En application des dispositions de l’article L.1235-3 du code du travail, le conseil de prud’hommes, au vu des éléments de la cause, de l’ancienneté du salarié, de son âge, de ses perspectives pour retrouver un emploi, de son niveau de rémunération, a procédé à une exacte appréciation de l’indemnité pour licenciement sans cause réelle et sérieuse à laquelle celui-ci peut prétendre, en lui allouant la somme de 294,42 euros.
Sur les autres demandes
M. [P] bénéficie de l’aide juridictionnelle totale, laquelle apparaît couvrir, en vertu de l’article 40 de la loi du 10 juillet 1991 relative à l’aide juridique, tous les frais relatifs à l’instance.

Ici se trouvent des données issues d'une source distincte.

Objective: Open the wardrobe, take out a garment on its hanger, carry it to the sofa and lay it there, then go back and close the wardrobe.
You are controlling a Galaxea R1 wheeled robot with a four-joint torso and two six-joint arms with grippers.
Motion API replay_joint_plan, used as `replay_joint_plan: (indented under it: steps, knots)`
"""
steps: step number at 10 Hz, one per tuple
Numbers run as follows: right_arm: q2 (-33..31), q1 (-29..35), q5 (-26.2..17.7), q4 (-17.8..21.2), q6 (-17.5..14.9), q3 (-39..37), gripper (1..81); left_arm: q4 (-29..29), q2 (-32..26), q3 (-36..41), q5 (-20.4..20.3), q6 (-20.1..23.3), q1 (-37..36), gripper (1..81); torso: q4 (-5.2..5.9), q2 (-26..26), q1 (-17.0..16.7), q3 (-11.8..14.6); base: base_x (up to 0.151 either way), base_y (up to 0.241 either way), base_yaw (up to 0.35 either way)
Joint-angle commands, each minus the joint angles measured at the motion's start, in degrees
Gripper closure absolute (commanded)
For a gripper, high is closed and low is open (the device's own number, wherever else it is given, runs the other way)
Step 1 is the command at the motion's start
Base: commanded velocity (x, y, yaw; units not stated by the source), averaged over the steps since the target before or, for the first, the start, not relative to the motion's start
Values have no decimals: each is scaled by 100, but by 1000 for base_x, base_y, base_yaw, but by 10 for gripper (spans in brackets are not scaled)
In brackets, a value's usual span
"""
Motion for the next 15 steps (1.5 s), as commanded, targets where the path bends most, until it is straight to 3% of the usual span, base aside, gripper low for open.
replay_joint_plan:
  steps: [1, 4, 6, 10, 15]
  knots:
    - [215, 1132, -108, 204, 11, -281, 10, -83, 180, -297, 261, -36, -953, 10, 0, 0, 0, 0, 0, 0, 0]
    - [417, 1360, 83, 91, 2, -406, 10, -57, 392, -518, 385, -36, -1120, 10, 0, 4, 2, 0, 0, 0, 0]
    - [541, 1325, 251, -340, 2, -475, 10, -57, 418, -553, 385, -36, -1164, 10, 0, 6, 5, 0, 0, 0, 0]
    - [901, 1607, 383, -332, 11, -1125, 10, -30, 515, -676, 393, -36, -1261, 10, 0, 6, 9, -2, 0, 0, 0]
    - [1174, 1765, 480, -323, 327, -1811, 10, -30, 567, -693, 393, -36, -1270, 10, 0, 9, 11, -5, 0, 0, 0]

Chaque partie supportera la charge de ses propres dépens en cause d’appel.
PAR CES MOTIFS
La cour, statuant par arrêt réputé contradictoire mis à disposition au greffe,
Dans la limite de sa saisine,
Confirme le jugement déféré en toutes ses dispositions,
Y ajoutant :
Rejette la fin de non-recevoir soulevée par M. [P],
Déboute l'[5] – [3] de sa demande tendant à exclure de sa garantie les sommes allouées à M. [P] au titre de l’indemnité forfaitaire pour travail dissimulé,
Laisse à chacune des parties la charge de ses propres dépens d’appel, lesquels sont régis par la loi sur l’aide juridictionnelle.
EN CONSÉQUENCE
LA RÉPUBLIQUE FRANÇAISE mande et ordonne à tous les commissaires de justice, sur ce requis, de mettre la dite décision à exécution, aux procureurs généraux et aux procureurs de la République près les tribunaux judiciaires d’y tenir la main, à tous les commandants et officiers de la [Localité 3] Publique de prêter main-forte lorsqu’ils en seront légalement requis. En foi de quoi, la présente décision a été signée par le Président et le Greffier.